In a rare instance for Costa-Gavras, the movie is not co-written by him. Nor is it co-written by his usual screenwriters - Franco Solinas or Jorge Semprún. It's written by Joe Eszterhas, arguably one of the worst screenwriters Hollywood ever had. Betrayed is not as bad as Showgirls or Basic Instinct, however, and actually has a credible premise.

Debra Winger plays Catherine Weaver, an FBI agent working undercover, whose mission is to insinuate herself in the life of Gary Simmons (Tom Berenger), a man suspected of having ties with white supremacists and possibly the murderer of a well-known and polemical talk radio host. Catherine falls in love with Gary, becomes intimate with him, is accepted in his house by his mother and children. She can't believe such a kind, noble man could be a murder.

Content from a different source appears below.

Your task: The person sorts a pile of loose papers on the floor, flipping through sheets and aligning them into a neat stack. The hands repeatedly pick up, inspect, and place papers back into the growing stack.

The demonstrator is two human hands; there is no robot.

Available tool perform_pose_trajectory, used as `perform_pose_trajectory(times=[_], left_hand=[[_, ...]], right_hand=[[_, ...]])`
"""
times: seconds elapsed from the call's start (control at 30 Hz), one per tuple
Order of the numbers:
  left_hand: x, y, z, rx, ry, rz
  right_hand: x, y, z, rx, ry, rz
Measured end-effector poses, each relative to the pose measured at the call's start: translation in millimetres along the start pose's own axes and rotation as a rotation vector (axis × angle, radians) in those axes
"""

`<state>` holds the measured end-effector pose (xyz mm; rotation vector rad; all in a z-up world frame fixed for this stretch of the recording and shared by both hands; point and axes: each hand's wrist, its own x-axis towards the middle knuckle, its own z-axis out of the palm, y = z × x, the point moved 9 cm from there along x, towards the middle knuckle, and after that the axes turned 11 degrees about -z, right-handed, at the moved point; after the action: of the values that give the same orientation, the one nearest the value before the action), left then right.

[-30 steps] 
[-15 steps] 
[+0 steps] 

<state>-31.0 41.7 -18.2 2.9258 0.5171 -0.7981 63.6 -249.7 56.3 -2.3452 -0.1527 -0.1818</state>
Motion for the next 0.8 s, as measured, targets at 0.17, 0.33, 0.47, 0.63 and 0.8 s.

Then one night he takes her to go hunting a black man he and his friends have kidnapped for the purpose of sport. This sequence defines everything great and wrong about the movie: on the one hand, it's a chilling, disturbing sequence; on the other hand, it's ridiculous that Gary would share such a dangerous part of his life to a woman he barely knew. The viewer needs to excuse such situations many times in the movie.

The title of the movie is an interesting choice and refers to the betrayal Catherine is committing: after all, she's accepted and well treated by Gary and his friends (with the exception of the psychotic Wes, played by an amazing Ted Levine). She constantly feels torn apart between her loyalties to the FBI and the love she has for Gary and his family. Debra Winger captures the emotional conflict very well.

But it's Tom Berenger that steals the movie as the sweet, polite rancher who secretly organises an army and plots to overthrow the ZOG - Zionist-Occupied Government. Berenger plays Gary as a very human and even likable man. This movie deserves merit for not demonising Gary and his followers and for giving him a sound, coherent voice, even if it's fueled by hatred and twisted logic.

Betrayed is never an awful movie; in fact it's quite enjoyable. But it doesn't feel like a Costa-Gavras movie. Anyone could have directed this and get the same result. And the ending is so sentimental and sweet, it seems forced, and hardly representative of the work of a man who has made bleak movies like Z, The Confession, State of Siege, Special Section or Missing.